BEGIN Data to process

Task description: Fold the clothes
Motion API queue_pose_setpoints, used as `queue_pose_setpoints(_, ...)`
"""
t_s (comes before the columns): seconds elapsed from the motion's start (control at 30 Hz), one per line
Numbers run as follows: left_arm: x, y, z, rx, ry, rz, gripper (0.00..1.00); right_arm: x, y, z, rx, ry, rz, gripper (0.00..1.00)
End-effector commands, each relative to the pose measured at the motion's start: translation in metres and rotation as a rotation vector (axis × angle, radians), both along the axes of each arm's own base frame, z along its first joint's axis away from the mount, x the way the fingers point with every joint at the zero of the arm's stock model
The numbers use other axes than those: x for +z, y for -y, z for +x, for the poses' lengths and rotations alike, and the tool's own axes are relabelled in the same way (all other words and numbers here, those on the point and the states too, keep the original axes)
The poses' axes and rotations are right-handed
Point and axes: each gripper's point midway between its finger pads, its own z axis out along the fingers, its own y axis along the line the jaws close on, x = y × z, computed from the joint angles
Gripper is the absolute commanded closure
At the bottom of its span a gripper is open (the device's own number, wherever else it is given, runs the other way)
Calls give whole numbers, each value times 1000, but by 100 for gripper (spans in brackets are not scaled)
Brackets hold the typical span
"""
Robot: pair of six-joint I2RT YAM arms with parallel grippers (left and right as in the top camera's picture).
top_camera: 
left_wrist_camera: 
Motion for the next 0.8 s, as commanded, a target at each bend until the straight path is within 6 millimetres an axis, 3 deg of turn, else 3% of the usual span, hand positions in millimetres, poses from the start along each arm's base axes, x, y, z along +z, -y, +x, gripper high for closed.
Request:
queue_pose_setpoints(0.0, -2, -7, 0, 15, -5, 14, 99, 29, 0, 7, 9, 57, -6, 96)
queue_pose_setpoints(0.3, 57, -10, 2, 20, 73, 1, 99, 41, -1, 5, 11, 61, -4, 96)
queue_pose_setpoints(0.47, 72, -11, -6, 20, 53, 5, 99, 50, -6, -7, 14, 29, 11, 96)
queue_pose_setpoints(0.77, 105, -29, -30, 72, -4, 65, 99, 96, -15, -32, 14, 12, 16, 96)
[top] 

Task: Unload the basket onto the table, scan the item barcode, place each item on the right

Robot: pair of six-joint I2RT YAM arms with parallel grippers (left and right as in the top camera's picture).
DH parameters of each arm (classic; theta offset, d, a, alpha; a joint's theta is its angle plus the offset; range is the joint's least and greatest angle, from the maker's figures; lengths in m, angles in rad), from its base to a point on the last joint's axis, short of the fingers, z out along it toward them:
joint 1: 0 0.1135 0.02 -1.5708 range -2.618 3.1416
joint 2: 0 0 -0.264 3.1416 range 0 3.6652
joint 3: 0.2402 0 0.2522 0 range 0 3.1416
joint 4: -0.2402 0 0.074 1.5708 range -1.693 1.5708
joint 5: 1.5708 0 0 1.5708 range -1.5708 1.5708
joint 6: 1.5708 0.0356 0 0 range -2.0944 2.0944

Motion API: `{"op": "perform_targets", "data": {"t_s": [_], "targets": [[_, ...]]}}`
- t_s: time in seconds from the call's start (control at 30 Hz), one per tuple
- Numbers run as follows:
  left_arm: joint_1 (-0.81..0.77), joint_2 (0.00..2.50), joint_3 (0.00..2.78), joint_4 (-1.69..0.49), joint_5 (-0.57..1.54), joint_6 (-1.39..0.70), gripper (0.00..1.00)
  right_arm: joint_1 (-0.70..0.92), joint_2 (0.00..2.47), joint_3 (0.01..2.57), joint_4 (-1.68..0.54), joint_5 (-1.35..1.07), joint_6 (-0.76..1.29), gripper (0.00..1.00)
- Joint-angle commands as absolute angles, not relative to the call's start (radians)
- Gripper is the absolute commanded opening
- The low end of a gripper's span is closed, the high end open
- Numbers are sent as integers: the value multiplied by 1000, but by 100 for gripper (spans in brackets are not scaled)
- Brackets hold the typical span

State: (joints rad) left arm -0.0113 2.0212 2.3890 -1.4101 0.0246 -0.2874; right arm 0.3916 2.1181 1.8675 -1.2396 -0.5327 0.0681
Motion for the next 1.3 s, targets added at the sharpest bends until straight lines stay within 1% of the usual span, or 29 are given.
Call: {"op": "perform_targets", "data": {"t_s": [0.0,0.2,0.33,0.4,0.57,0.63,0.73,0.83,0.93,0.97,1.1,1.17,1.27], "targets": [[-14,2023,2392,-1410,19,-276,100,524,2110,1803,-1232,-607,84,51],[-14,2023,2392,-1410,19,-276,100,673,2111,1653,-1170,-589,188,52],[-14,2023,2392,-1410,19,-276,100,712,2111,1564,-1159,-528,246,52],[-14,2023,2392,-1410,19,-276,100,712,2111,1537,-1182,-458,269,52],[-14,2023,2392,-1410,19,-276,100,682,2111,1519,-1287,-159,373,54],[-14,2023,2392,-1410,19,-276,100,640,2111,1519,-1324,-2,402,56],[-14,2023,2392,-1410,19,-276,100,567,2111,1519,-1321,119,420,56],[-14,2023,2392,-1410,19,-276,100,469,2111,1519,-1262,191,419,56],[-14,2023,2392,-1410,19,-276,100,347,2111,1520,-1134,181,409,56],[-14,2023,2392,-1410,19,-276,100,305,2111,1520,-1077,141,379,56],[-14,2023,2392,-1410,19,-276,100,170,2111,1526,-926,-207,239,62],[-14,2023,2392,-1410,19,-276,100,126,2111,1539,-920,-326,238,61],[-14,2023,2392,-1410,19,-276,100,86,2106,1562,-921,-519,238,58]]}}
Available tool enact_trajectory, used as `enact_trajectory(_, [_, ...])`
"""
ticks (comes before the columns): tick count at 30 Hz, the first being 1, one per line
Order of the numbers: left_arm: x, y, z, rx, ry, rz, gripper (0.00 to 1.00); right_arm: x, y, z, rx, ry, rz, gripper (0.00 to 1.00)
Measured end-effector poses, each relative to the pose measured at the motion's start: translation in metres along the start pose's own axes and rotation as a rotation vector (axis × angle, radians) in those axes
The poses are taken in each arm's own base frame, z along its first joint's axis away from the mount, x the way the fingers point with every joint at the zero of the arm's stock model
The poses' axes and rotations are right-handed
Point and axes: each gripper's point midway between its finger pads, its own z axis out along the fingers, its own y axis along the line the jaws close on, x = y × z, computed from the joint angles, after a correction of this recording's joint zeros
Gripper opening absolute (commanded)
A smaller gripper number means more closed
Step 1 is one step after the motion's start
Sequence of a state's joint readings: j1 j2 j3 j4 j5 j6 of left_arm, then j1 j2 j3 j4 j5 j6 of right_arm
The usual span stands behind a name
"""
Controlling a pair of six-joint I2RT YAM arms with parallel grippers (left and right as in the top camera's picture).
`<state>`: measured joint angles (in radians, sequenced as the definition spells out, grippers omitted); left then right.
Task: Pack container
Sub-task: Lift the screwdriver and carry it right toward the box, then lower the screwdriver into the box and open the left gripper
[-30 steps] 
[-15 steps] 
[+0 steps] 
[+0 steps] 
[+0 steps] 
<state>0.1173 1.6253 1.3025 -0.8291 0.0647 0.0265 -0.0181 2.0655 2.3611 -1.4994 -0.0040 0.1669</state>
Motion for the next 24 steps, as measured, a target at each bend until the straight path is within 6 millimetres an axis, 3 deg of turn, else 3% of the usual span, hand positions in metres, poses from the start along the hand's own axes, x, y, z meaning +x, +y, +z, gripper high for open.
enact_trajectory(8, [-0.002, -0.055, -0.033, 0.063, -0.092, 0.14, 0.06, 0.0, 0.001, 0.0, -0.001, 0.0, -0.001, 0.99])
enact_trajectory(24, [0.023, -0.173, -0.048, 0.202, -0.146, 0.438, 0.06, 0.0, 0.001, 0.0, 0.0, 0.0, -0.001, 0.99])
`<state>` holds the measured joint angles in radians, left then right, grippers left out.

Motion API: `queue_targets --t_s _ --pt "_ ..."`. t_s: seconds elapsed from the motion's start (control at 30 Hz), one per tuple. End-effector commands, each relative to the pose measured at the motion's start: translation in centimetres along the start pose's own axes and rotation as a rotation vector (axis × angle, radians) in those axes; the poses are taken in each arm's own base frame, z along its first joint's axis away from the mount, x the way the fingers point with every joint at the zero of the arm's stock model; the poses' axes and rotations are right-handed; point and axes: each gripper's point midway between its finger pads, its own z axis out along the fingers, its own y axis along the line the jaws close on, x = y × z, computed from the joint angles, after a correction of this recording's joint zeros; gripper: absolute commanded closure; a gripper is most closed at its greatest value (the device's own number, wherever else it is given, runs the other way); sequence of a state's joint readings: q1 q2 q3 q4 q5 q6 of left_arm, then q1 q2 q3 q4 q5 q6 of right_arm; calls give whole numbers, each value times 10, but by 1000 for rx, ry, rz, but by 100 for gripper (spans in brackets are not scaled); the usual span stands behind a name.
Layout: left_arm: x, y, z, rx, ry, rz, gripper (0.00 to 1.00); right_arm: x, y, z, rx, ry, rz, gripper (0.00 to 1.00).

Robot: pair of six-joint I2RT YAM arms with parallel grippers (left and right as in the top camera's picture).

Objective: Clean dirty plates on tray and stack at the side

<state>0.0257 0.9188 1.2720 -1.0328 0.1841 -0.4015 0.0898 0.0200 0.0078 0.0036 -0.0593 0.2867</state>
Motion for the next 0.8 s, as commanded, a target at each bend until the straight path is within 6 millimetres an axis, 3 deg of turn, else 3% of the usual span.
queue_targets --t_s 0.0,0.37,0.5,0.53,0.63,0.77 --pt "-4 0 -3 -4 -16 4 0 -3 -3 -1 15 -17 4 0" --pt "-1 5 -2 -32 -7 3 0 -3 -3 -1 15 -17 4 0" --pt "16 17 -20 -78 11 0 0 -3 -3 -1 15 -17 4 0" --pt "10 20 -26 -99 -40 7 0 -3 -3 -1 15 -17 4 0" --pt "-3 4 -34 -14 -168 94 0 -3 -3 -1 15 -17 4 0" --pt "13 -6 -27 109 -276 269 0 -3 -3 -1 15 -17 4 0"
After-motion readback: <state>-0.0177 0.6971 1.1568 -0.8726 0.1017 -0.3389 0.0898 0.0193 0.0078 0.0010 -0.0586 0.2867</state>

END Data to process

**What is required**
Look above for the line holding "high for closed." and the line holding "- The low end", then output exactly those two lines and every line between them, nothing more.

**Exercise answer**
Motion for the next 0.8 s, as commanded, a target at each bend until the straight path is within 6 millimetres an axis, 3 deg of turn, else 3% of the usual span, hand positions in millimetres, poses from the start along each arm's base axes, x, y, z along +z, -y, +x, gripper high for closed.
Request:
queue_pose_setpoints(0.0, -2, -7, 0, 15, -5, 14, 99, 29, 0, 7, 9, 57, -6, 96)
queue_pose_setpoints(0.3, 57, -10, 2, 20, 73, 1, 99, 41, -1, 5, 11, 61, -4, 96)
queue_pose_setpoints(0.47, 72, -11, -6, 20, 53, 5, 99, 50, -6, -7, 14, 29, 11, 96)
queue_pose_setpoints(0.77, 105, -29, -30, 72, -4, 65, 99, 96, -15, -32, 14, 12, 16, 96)
[top] 

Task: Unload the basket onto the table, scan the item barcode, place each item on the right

Robot: pair of six-joint I2RT YAM arms with parallel grippers (left and right as in the top camera's picture).
DH parameters of each arm (classic; theta offset, d, a, alpha; a joint's theta is its angle plus the offset; range is the joint's least and greatest angle, from the maker's figures; lengths in m, angles in rad), from its base to a point on the last joint's axis, short of the fingers, z out along it toward them:
joint 1: 0 0.1135 0.02 -1.5708 range -2.618 3.1416
joint 2: 0 0 -0.264 3.1416 range 0 3.6652
joint 3: 0.2402 0 0.2522 0 range 0 3.1416
joint 4: -0.2402 0 0.074 1.5708 range -1.693 1.5708
joint 5: 1.5708 0 0 1.5708 range -1.5708 1.5708
joint 6: 1.5708 0.0356 0 0 range -2.0944 2.0944

Motion API: `{"op": "perform_targets", "data": {"t_s": [_], "targets": [[_, ...]]}}`
- t_s: time in seconds from the call's start (control at 30 Hz), one per tuple
- Numbers run as follows:
  left_arm: joint_1 (-0.81..0.77), joint_2 (0.00..2.50), joint_3 (0.00..2.78), joint_4 (-1.69..0.49), joint_5 (-0.57..1.54), joint_6 (-1.39..0.70), gripper (0.00..1.00)
  right_arm: joint_1 (-0.70..0.92), joint_2 (0.00..2.47), joint_3 (0.01..2.57), joint_4 (-1.68..0.54), joint_5 (-1.35..1.07), joint_6 (-0.76..1.29), gripper (0.00..1.00)
- Joint-angle commands as absolute angles, not relative to the call's start (radians)
- Gripper is the absolute commanded opening
- The low end of a gripper's span is closed, the high end open

Nothing else belongs in the output.